• **Task directions**: All that should come back is the lines of the data below from the one containing "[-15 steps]" to the one containing "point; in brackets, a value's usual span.", inclusive, exactly as they stand.
*** Begin section ***
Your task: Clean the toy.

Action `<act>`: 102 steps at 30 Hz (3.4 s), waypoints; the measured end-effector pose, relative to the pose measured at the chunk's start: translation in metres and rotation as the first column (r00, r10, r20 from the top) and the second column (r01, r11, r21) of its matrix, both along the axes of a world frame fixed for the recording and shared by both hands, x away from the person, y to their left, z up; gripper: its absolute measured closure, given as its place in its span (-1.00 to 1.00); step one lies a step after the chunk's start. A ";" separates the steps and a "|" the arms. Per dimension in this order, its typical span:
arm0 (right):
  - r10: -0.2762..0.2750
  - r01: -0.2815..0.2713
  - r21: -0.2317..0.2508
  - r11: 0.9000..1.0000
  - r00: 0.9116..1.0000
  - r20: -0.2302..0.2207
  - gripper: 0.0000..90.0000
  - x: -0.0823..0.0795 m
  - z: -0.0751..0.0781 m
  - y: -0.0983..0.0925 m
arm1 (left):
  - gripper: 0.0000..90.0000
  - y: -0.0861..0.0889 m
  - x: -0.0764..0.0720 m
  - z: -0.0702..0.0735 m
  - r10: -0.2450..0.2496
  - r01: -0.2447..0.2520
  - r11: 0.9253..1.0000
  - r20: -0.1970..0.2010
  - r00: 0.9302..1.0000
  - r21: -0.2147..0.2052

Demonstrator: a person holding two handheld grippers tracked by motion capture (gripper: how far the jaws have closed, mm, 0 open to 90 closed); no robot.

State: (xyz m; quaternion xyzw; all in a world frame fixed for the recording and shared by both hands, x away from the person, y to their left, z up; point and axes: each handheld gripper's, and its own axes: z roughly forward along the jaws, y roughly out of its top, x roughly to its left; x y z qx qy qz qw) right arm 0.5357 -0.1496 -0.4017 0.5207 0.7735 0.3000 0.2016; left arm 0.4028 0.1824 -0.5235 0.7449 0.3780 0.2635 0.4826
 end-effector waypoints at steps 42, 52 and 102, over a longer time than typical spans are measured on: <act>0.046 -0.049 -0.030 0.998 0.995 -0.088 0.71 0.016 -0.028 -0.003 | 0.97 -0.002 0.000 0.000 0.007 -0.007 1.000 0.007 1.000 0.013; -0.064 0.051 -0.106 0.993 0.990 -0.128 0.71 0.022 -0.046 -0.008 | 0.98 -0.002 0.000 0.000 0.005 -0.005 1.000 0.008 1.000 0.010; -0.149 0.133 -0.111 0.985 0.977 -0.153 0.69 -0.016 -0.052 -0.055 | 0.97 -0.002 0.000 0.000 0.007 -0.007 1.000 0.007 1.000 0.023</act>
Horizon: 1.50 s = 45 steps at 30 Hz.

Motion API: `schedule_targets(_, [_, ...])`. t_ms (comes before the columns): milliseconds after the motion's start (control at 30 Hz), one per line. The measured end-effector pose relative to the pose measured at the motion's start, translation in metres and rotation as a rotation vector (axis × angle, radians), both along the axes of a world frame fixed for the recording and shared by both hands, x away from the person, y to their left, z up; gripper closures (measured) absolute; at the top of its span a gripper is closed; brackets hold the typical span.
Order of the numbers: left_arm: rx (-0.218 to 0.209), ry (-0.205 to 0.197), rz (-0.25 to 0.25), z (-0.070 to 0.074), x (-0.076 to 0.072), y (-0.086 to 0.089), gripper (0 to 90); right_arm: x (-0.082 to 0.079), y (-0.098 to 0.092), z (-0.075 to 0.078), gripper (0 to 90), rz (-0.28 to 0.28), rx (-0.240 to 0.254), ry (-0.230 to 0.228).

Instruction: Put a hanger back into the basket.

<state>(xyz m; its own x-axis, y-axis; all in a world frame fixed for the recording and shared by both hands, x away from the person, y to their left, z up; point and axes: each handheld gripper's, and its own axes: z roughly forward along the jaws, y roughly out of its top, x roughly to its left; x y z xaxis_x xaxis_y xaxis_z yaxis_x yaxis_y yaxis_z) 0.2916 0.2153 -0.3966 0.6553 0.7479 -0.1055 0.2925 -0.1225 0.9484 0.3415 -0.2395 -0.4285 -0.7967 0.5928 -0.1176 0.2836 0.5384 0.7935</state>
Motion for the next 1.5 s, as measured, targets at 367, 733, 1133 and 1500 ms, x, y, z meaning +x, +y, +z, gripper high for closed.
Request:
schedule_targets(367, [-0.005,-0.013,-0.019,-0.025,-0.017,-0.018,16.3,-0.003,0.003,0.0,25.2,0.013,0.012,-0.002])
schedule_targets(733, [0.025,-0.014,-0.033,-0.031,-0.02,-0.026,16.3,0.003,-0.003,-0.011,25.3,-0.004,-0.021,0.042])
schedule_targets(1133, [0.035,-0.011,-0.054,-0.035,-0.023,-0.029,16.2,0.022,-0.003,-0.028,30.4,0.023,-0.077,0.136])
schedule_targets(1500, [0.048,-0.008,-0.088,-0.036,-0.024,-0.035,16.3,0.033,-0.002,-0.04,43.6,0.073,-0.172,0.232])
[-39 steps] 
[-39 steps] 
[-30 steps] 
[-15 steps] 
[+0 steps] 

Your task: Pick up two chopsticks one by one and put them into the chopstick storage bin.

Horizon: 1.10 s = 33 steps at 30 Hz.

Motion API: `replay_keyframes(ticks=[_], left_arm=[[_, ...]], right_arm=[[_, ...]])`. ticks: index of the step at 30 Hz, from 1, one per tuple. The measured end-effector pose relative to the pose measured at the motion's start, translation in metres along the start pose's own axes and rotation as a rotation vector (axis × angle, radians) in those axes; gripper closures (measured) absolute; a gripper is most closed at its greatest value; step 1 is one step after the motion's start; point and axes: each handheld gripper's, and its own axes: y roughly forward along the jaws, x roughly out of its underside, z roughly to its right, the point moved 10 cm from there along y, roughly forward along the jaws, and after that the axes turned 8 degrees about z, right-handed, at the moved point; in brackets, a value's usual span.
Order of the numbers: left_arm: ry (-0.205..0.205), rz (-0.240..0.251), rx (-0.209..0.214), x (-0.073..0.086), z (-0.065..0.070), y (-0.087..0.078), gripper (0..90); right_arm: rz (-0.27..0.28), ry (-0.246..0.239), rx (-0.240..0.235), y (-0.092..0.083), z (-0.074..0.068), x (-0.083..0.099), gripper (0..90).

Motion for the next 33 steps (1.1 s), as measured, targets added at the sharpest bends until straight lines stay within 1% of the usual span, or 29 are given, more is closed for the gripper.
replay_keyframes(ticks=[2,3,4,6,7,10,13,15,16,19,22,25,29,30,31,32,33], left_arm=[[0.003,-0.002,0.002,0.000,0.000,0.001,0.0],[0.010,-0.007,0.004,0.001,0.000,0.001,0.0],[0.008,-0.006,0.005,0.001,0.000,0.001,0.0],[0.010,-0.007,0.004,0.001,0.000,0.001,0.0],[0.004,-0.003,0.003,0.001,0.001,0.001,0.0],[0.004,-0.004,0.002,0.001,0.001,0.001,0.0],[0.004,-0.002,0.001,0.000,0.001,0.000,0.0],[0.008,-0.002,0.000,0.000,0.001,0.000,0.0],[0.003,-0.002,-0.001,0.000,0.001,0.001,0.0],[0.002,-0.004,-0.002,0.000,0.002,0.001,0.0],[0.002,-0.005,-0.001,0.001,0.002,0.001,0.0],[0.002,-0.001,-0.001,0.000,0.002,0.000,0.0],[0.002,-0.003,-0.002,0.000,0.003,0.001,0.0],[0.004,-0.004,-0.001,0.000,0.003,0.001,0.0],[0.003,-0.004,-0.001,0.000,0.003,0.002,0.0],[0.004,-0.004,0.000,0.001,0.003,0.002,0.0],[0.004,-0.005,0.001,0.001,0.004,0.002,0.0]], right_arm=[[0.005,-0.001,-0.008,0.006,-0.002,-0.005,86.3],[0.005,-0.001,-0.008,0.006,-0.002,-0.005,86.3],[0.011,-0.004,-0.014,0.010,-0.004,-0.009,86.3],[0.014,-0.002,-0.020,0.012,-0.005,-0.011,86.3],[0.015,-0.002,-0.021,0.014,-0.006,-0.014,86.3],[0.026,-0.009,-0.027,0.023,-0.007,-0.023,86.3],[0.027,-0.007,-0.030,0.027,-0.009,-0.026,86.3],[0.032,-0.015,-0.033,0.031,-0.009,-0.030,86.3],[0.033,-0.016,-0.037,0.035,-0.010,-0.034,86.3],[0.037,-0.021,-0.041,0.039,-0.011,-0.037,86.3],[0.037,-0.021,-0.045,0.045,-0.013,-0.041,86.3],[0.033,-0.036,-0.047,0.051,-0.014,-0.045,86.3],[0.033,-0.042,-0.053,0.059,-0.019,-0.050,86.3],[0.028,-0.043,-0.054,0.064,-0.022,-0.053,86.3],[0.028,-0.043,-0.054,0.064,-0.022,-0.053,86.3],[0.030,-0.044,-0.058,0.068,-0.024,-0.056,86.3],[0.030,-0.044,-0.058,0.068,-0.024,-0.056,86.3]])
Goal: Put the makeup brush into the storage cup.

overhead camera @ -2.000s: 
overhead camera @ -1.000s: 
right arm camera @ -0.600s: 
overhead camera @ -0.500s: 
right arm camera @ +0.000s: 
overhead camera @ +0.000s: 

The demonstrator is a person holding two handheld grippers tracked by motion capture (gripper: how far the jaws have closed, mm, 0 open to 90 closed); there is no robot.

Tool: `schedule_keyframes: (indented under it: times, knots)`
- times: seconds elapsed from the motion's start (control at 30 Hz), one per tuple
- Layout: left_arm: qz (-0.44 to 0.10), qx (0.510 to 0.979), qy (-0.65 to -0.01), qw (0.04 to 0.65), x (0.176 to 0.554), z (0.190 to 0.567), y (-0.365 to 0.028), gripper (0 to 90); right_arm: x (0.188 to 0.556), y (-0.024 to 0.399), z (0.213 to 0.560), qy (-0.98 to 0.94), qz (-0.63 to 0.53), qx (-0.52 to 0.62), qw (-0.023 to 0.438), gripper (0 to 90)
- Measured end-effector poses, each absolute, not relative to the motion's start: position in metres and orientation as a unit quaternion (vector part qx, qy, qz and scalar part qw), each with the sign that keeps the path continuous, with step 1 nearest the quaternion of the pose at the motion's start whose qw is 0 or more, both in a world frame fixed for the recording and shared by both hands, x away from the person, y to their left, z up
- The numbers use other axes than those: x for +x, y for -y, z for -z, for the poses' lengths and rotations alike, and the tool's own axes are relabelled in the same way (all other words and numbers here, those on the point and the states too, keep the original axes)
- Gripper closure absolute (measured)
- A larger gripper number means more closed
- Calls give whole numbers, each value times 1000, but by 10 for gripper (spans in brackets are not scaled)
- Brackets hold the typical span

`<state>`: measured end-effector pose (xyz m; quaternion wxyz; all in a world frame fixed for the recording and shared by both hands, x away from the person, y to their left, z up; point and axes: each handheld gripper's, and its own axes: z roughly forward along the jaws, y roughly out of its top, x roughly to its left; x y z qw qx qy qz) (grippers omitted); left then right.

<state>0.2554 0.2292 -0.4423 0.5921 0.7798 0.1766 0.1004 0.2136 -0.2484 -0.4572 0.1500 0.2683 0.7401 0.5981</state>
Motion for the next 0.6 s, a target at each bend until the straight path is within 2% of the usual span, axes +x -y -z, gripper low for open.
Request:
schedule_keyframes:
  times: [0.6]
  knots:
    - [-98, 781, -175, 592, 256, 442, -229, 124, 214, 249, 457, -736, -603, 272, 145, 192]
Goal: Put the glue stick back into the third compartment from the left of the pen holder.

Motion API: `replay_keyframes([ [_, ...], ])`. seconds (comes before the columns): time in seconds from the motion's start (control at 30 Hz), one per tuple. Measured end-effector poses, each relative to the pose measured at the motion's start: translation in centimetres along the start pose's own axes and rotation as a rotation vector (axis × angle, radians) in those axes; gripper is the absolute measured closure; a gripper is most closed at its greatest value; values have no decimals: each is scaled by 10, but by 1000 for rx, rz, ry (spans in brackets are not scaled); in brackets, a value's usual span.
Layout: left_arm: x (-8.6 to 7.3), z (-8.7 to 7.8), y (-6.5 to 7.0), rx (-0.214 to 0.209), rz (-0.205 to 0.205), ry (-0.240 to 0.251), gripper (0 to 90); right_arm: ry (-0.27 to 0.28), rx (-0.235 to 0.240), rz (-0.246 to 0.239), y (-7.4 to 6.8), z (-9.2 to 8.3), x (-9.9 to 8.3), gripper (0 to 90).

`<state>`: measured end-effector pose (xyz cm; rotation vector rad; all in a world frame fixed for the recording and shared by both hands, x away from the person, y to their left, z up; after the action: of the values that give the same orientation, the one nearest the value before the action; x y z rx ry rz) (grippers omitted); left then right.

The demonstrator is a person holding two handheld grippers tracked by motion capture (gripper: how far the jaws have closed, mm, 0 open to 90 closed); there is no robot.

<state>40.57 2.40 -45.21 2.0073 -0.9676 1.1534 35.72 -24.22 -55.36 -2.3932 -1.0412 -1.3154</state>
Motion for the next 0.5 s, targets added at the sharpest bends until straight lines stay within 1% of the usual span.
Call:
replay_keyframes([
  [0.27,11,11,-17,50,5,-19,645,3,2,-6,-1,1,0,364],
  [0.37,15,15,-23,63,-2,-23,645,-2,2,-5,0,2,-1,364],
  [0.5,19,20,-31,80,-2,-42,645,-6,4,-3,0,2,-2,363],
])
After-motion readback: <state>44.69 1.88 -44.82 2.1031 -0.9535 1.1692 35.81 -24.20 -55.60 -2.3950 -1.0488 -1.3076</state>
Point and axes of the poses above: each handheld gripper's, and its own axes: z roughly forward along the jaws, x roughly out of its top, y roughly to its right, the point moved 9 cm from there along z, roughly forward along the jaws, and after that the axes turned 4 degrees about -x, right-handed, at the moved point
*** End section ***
• **Answer box**:
[-15 steps] 
[+0 steps] 

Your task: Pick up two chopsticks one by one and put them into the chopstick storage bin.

Horizon: 1.10 s = 33 steps at 30 Hz.

Motion API: `replay_keyframes(ticks=[_], left_arm=[[_, ...]], right_arm=[[_, ...]])`. ticks: index of the step at 30 Hz, from 1, one per tuple. The measured end-effector pose relative to the pose measured at the motion's start, translation in metres along the start pose's own axes and rotation as a rotation vector (axis × angle, radians) in those axes; gripper closures (measured) absolute; a gripper is most closed at its greatest value; step 1 is one step after the motion's start; point and axes: each handheld gripper's, and its own axes: y roughly forward along the jaws, x roughly out of its underside, z roughly to its right, the point moved 10 cm from there along y, roughly forward along the jaws, and after that the axes turned 8 degrees about z, right-handed, at the moved point; in brackets, a value's usual span.

No further work remains on the exercise.